[[ Given material, beginning ]]

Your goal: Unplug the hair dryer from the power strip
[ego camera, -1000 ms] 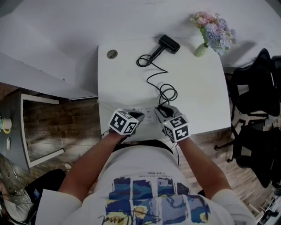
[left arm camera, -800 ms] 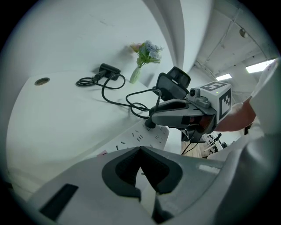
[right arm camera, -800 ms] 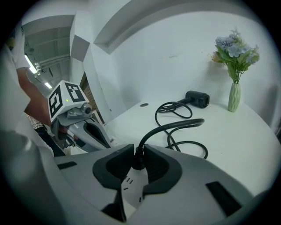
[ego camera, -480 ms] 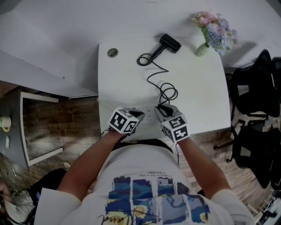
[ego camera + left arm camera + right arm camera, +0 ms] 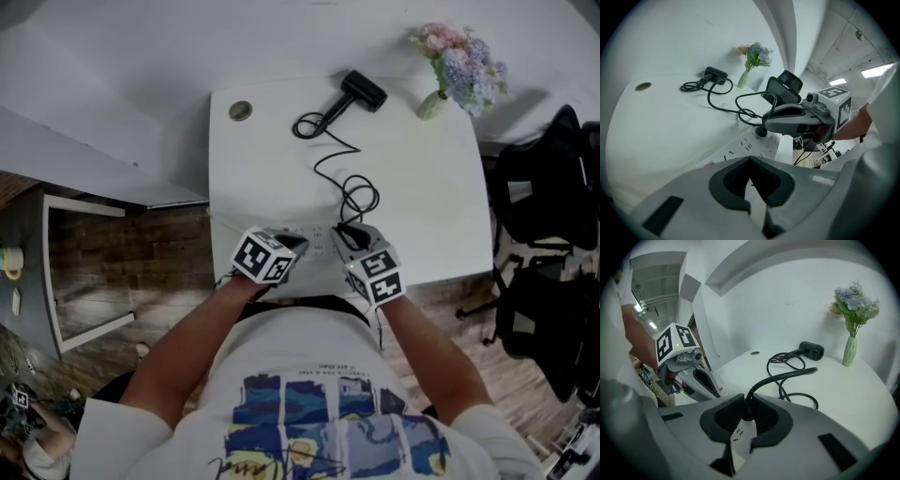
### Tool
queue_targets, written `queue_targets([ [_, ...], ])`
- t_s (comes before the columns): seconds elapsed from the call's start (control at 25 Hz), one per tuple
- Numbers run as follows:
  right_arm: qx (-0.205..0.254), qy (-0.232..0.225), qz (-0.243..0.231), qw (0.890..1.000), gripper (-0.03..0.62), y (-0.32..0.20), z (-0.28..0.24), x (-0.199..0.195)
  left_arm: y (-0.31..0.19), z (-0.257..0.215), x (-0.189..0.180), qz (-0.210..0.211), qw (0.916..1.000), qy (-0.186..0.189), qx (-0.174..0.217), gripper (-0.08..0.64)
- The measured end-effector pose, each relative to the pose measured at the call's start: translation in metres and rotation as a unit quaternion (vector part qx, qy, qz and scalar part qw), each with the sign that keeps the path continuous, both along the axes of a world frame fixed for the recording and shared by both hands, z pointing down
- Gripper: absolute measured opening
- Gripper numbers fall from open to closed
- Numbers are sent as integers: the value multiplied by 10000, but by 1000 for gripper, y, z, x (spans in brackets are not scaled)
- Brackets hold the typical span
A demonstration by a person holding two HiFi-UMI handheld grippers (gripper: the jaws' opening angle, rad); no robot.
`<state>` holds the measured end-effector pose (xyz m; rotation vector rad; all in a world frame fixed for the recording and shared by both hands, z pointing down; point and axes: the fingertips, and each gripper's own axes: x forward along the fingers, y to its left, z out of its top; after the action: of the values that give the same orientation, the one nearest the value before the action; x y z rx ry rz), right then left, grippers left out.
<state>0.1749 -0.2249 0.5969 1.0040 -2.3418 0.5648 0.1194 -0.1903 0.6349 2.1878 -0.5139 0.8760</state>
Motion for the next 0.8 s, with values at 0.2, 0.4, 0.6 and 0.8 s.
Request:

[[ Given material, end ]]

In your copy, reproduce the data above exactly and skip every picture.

> **Result below**
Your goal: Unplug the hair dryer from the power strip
[ego camera, -1000 ms] 
[left arm camera, -800 ms] 
[right arm camera, -800 ms] 
[ego camera, -480 ms] 
[ego camera + left arm camera + right arm camera, +0 ms] 
### Tool
queue_targets, written `queue_targets([ [_, ...], ])`
- t_s (comes before the columns): seconds elapsed from the call's start (control at 25 Hz), one per tuple
- Numbers run as follows:
  right_arm: qx (-0.205..0.254), qy (-0.232..0.225), qz (-0.243..0.231), qw (0.890..1.000), gripper (-0.03..0.62), y (-0.32..0.20), z (-0.28..0.24), x (-0.199..0.195)
  left_arm: y (-0.31..0.19), z (-0.257..0.215), x (-0.189..0.180), qz (-0.210..0.211), qw (0.916..1.000), qy (-0.186..0.189), qx (-0.174..0.217), gripper (-0.08..0.64)
- The measured end-effector pose, each relative to the pose measured at the call's start: translation in metres and rotation as a unit quaternion (vector part qx, qy, qz and scalar part qw), each with the sign that keeps the path continuous, both along the axes of a world frame fixed for the recording and shared by both hands, z pointing down
- Gripper: absolute measured opening
- Gripper numbers fall from open to closed
- Numbers are sent as integers: the value multiplied by 10000, but by 1000 for gripper, y, z, x (spans in brackets are not scaled)
- Brackets hold the typical span
A demonstration by a person holding two HiFi-UMI handheld grippers (gripper: the jaws' opening angle, rad); no robot.
`<state>` holds the measured end-effector pose (xyz m; rotation vector rad; all in a world frame fixed for the recording and shared by both hands, z pointing down; point and axes: the fingertips, and each gripper's own axes: x forward along the fingers, y to its left, z out of its top; after the action: of the values that give the same orientation, the one nearest the value before the action; x y z rx ry rz), right then left, grippers left out.
<state>0.1749 -0.2249 0.5969 1.0040 -2.3418 0.5648 0.1194 -0.1903 0.6349 2.1878 -0.5139 0.8760</state>
Motion for the next 0.8 s, with values at 0.2, 0.4, 0.6 and 0.8 s.
Request:

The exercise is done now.